Required work:
Your answer should consist of each line below that includes the word "camera".
Segment Start: Data to examine
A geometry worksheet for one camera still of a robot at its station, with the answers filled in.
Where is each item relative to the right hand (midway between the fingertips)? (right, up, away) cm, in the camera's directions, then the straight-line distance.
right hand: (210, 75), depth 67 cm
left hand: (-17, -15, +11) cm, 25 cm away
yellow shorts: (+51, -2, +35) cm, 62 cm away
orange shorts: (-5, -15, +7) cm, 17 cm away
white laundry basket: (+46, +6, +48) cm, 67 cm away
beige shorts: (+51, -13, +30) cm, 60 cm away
Segment End: Data to examine
Finished exercise:
A geometry worksheet for one camera still of a robot at its station, with the answers filled in.
Where is each item relative to the right hand (midway between the fingertips)? (right, up, away) cm, in the camera's directions, then the straight-line distance.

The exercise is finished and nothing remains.